From: Michael Everson (everson@evertype.com)
Date: Thu Dec 28 2006 - 14:58:46 CST
At 13:35 -0500 2006-12-28, William J Poser wrote:
>Does anyone know what happened to the Sinhala
>numerals? It was proposed to encode them at
>U+0DE7 through U+0DFA, but they are omitted from
>Unicode 5.0, with a gap in the proposed range.
>They aren't in current use, but surely that
>isn't a reason for not encoding them.
This is weird. I had a dream about these two days ago.
Ernest Cline asked about these in February 2004.
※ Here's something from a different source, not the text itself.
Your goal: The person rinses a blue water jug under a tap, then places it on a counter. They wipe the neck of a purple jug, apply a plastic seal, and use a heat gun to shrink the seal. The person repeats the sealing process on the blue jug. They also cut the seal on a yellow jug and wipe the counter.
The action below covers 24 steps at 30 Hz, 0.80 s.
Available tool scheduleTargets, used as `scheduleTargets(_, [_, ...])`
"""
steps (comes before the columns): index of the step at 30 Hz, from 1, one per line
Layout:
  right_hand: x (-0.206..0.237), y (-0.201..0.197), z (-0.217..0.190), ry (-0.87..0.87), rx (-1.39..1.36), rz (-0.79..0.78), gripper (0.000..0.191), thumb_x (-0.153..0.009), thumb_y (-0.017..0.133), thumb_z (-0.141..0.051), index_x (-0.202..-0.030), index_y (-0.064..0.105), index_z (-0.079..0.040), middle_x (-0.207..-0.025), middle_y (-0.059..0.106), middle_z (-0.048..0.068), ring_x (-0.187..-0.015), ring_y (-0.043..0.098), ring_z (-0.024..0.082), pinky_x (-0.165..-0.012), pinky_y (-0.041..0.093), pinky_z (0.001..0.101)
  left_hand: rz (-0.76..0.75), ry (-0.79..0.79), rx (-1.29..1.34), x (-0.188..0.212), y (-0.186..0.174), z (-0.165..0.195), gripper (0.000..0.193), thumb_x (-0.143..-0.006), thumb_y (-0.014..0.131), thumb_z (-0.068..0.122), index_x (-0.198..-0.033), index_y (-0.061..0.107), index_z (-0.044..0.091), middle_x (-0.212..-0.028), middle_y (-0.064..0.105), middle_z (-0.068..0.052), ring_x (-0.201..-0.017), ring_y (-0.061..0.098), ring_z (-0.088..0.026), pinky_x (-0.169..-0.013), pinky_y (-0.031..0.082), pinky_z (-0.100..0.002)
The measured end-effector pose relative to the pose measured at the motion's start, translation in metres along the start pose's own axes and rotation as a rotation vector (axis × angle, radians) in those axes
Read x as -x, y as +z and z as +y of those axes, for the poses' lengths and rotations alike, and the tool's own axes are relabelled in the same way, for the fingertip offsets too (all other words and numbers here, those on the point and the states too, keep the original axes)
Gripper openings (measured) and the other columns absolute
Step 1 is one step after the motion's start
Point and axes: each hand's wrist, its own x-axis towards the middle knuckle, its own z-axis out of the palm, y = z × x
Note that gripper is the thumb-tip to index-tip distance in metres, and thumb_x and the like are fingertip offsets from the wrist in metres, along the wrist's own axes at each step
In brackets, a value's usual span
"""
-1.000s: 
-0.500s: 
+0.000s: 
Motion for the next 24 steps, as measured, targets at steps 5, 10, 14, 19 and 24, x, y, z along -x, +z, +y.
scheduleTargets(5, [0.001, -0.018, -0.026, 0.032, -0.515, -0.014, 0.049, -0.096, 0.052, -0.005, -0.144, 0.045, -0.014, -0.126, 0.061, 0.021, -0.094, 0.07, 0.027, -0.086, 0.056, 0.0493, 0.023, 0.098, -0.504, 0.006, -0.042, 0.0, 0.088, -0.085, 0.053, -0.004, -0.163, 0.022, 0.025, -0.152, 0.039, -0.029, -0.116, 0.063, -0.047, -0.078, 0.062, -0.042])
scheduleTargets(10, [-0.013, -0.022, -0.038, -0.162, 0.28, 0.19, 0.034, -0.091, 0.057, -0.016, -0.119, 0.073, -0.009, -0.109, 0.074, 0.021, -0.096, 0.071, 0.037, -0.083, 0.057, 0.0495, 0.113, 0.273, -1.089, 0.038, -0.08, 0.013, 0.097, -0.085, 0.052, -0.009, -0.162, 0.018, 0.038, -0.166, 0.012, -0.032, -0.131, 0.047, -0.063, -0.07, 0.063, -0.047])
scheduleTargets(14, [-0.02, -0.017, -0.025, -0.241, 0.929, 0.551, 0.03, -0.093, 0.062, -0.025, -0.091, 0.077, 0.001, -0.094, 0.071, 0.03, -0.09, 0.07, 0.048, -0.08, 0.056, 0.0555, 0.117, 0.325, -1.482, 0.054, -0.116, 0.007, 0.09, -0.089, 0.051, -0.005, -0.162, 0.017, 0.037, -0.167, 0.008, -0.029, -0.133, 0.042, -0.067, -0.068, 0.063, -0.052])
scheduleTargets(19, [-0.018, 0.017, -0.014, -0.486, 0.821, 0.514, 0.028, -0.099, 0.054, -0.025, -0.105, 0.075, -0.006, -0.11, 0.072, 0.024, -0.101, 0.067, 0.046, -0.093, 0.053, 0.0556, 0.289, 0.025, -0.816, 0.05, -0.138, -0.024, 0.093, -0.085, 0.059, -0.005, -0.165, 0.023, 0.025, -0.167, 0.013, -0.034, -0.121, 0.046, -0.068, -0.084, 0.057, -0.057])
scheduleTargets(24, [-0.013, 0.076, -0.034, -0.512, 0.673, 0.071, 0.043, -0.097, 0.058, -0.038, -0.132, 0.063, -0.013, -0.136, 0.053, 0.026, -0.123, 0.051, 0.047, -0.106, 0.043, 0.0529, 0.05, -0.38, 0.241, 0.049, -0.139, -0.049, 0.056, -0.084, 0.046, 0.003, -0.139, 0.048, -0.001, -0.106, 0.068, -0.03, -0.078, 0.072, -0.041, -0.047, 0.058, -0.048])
I had proposed them in 1997.
http://www.evertype.com/standards/si/si.html
Sinhala experts (from Sri Lanka) said they did
not know them, and the evidence we had was
insifficient to warrant encoding them. I would be
delighted to give my dream form and propose to
encode them... but have never found more evidence
than one plate and the description at §130 in
Gunasekara 1891. He says:
"The Sinhalese had symbols of its own to present
the different numerals, which were in use until
the betinning of the present [19th] century.
Arabic figures are now univerally used. For the
benefit of the student the old symbols are given
in the plate opposite. (No. III)."
On that plate are unique symbols for 1, 2, 3, 4,
5, 6, 7, 8, 9, 10, 20, 30, 40, 50, 60, 70 (looks
like a ligature of 60 and 10), 80, 90, 100, 1000.
So, that's what we've got. No change at present.